## What the task requires:
In the material below, identify each line bearing the word "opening". Reproduce those lines.

▬▬▬▬▬▬

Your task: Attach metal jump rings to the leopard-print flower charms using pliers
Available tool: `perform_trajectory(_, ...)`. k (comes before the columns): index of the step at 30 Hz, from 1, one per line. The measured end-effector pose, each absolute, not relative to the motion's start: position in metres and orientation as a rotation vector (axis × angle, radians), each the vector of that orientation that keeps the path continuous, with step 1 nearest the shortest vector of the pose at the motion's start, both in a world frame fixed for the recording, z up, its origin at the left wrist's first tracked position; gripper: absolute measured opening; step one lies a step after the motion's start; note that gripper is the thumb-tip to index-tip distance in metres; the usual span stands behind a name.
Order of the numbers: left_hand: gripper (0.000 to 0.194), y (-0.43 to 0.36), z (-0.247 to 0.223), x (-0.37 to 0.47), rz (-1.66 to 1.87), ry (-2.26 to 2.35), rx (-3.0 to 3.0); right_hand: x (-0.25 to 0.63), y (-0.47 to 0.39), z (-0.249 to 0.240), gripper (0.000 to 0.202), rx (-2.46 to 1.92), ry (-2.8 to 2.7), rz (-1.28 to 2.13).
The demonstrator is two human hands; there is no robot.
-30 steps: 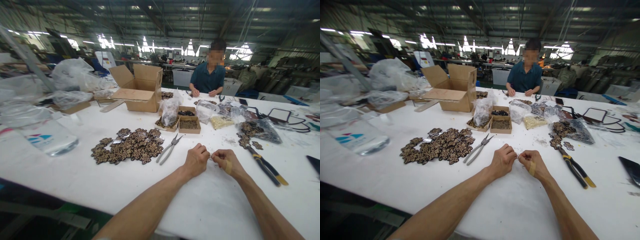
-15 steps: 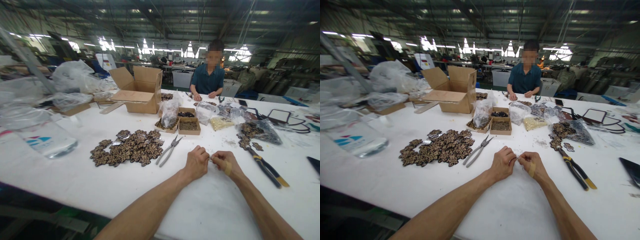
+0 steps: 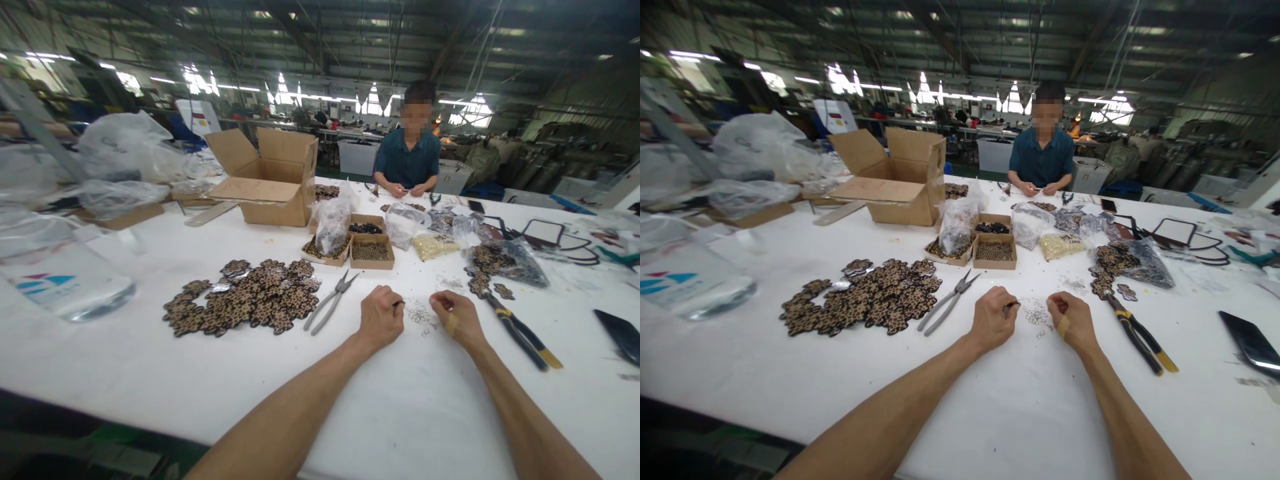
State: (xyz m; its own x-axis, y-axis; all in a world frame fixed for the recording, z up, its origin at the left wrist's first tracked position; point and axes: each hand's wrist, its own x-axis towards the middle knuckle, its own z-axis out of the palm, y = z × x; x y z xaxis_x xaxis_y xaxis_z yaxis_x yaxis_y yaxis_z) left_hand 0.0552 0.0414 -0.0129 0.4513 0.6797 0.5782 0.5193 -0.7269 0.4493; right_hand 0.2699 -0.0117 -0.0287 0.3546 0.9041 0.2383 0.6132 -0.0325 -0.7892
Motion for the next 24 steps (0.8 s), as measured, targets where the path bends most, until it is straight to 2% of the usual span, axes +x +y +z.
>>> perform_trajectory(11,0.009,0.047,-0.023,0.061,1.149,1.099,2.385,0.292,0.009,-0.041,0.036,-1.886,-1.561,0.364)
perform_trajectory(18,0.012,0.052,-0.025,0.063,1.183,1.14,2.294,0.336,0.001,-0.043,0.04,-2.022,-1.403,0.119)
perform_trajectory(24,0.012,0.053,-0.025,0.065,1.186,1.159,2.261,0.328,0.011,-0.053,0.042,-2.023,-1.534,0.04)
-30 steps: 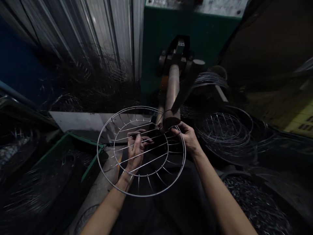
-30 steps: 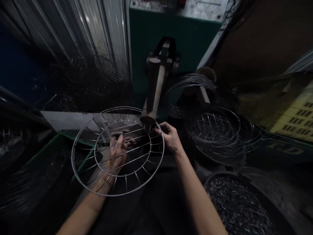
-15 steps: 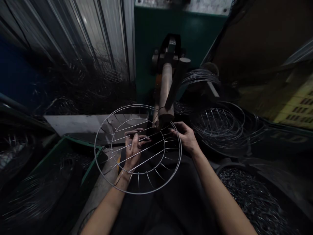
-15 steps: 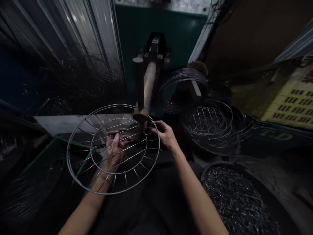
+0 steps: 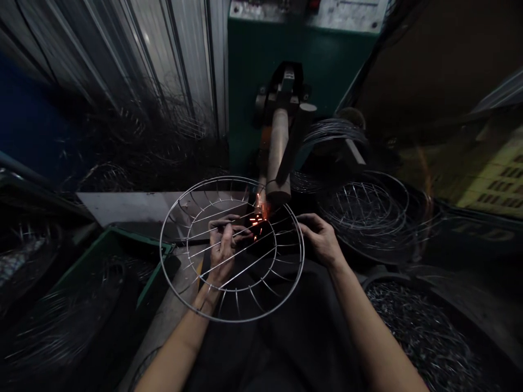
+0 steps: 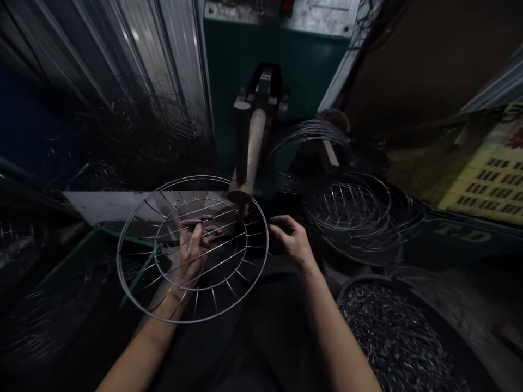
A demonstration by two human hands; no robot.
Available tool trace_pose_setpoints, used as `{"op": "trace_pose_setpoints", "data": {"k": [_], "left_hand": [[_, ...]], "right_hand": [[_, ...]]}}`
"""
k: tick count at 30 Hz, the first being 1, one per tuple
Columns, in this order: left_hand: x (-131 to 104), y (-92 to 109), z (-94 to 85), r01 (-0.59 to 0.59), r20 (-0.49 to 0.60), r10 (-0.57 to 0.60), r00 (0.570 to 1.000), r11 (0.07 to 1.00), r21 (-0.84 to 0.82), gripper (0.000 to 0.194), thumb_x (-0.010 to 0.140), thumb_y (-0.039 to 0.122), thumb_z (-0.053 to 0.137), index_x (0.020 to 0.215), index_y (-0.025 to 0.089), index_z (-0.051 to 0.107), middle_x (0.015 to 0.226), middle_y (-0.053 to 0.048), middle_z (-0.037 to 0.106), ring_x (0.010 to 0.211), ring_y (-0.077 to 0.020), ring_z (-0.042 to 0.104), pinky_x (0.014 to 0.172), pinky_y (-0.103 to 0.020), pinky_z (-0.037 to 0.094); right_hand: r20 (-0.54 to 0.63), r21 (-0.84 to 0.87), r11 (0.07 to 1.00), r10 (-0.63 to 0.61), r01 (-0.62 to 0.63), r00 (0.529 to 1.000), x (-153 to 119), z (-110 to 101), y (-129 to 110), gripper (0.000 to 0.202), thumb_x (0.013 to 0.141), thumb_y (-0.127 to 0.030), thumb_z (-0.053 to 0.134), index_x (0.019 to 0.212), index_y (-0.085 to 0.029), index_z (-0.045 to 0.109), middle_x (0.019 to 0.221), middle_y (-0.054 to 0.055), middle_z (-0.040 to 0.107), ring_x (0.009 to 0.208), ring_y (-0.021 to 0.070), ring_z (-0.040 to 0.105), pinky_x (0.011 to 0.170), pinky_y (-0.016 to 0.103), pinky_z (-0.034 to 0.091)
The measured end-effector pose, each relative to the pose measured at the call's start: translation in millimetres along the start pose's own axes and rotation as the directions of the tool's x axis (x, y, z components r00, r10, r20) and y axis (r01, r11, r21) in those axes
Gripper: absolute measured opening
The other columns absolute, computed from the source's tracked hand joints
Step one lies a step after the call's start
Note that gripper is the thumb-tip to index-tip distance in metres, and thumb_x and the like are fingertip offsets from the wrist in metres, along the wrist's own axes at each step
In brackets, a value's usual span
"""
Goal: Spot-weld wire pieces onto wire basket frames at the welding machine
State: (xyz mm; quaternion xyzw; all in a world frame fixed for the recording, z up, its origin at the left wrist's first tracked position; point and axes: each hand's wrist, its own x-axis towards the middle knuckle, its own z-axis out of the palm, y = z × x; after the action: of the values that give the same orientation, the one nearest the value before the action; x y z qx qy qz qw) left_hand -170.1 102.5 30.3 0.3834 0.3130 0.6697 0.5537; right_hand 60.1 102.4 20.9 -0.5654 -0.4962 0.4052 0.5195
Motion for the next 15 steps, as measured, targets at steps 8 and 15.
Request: {"op": "trace_pose_setpoints", "data": {"k": [8, 15], "left_hand": [[-9, 1, 7.8, -0.002, -0.105, 0.007, 0.994, 0.999, 0.045, 0.018, 0.086, 0.035, 0.053, 0.094, 0.023, 0.042, 0.111, -0.007, 0.056, 0.077, -0.0156, 0.065, 0.065, -0.031, 0.057], [-8, -2, 12.9, -0.091, -0.151, 0.100, 0.983, 0.994, 0.066, 0.020, 0.086, 0.037, 0.052, 0.093, 0.024, 0.040, 0.120, -0.008, 0.052, 0.076, -0.0144, 0.064, 0.067, -0.031, 0.057]], "right_hand": [[0.049, -0.024, 1.000, -0.014, 0.015, 0.999, -5, -2, 6, 0.032, 0.071, -0.041, 0.069, 0.097, -0.021, 0.067, 0.089, 0.003, 0.068, 0.083, 0.0177, 0.062, 0.074, 0.030, 0.049], [0.096, 0.034, 0.995, -0.099, 0.096, 0.990, 29, 26, -9, 0.031, 0.070, -0.041, 0.069, 0.095, -0.022, 0.068, 0.089, 0.001, 0.068, 0.081, 0.0161, 0.061, 0.074, 0.029, 0.048]]}}
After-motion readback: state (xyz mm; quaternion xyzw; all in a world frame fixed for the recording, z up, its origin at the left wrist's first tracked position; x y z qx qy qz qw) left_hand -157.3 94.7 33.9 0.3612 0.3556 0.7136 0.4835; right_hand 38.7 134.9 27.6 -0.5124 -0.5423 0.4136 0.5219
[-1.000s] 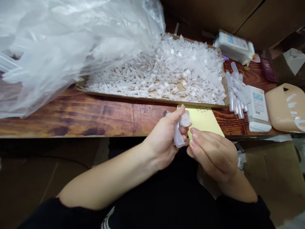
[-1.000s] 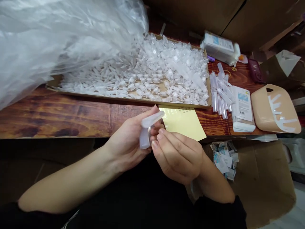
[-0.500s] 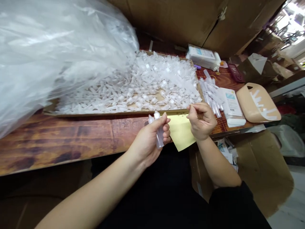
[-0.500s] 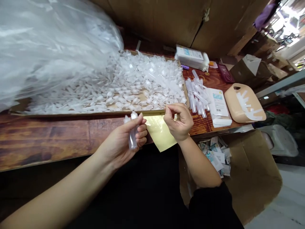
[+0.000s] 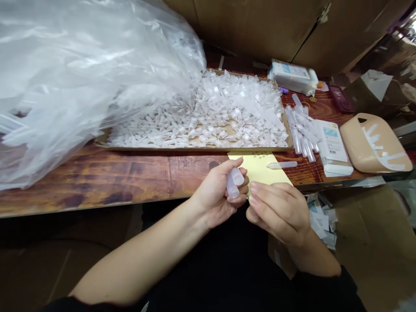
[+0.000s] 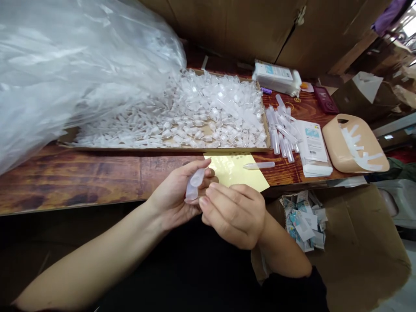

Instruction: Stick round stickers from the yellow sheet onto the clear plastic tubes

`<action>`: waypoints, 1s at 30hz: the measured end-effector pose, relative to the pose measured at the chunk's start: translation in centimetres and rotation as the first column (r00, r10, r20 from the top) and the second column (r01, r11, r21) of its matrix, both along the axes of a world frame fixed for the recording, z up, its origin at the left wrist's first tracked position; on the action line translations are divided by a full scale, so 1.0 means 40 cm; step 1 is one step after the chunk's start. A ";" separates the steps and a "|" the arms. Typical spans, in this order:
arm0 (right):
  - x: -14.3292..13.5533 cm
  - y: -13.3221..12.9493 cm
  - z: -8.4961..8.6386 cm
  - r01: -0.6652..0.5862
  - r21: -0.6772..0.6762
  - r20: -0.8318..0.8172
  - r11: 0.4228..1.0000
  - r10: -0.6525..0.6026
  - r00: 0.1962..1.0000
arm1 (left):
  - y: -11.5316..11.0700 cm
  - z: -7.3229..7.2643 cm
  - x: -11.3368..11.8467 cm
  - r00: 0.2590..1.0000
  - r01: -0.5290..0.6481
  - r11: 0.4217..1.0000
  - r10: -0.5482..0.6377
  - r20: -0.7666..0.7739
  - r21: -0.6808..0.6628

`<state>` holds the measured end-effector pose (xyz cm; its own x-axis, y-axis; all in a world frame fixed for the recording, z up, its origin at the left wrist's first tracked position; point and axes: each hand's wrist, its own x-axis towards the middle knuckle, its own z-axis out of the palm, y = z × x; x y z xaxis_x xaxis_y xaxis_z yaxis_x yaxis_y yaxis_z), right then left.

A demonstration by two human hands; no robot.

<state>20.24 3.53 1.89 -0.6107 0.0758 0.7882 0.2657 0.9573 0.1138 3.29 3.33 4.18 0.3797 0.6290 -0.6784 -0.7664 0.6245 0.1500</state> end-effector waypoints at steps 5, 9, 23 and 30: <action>-0.010 0.025 -0.029 0.014 -0.050 0.004 0.999 -0.014 1.000 | -0.006 -0.013 0.002 0.998 -0.061 0.998 0.060 -0.011 -0.030; -0.009 0.023 -0.027 -0.009 -0.151 0.065 0.988 0.019 0.998 | -0.010 -0.011 0.001 1.000 -0.025 1.000 0.025 -0.002 -0.007; 0.012 0.026 -0.002 -0.035 -0.225 0.225 0.974 0.087 0.970 | -0.011 -0.016 0.000 1.000 0.003 1.000 -0.003 0.007 -0.008; 0.001 0.034 0.009 -0.011 -0.179 0.277 0.984 0.061 0.959 | -0.008 -0.021 0.005 0.999 -0.041 0.999 0.041 0.009 -0.023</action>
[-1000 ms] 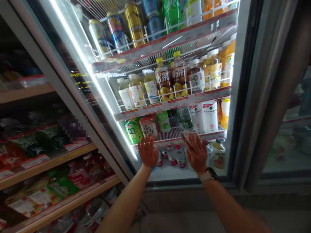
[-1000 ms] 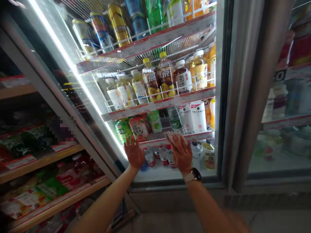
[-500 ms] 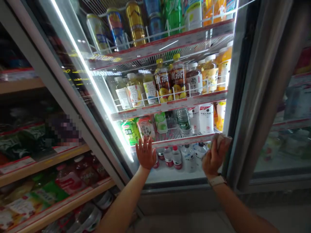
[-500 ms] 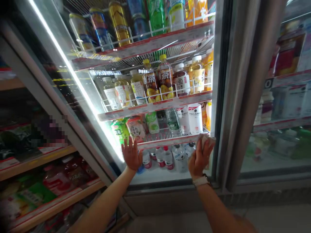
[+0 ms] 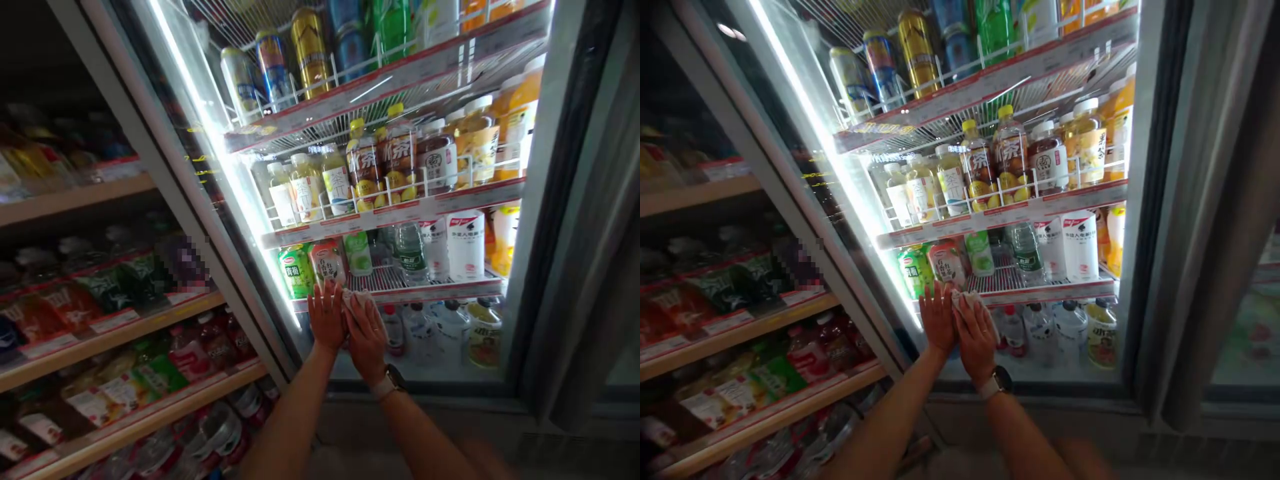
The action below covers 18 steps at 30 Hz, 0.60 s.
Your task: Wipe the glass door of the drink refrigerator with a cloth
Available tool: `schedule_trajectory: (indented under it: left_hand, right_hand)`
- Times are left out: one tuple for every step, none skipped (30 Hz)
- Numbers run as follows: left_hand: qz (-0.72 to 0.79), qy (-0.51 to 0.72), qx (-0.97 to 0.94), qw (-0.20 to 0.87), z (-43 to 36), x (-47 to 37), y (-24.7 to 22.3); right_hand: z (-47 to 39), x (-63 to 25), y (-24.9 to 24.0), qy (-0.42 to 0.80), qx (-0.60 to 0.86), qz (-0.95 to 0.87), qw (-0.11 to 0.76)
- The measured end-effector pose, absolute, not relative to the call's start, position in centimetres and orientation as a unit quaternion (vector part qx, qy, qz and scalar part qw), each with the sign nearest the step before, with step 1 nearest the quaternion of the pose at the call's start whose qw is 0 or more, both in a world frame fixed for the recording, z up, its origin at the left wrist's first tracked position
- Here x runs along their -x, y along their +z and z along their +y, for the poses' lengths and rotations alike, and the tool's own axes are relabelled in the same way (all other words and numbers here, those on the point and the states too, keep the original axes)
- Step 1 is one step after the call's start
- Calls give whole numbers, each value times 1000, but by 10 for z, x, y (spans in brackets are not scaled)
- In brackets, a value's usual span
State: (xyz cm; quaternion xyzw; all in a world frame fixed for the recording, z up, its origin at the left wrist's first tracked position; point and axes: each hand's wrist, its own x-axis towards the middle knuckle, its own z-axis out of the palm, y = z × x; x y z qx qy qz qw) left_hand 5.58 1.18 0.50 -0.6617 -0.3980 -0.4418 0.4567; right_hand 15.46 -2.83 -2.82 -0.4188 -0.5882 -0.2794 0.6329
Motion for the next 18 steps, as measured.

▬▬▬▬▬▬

## Reply:
Available tool: `perform_trajectory(_, ...)`. k (comes before the columns): index of the step at 30 Hz, from 1, one per line. The measured end-effector pose, each absolute, not relative to the motion's start: position in metres and orientation as a rotation vector (axis × angle, radians), each the vector of that orientation that keeps the path continuous, with step 1 nearest the shortest vector of the pose at the motion's start, both in a world frame fixed for the recording, z up, its origin at the left wrist's first tracked position; gripper: absolute measured opening; step one lies a step after the motion's start; note that gripper is the thumb-tip to index-tip distance in metres; the usual span stands behind a name.
Gripper: absolute measured opening

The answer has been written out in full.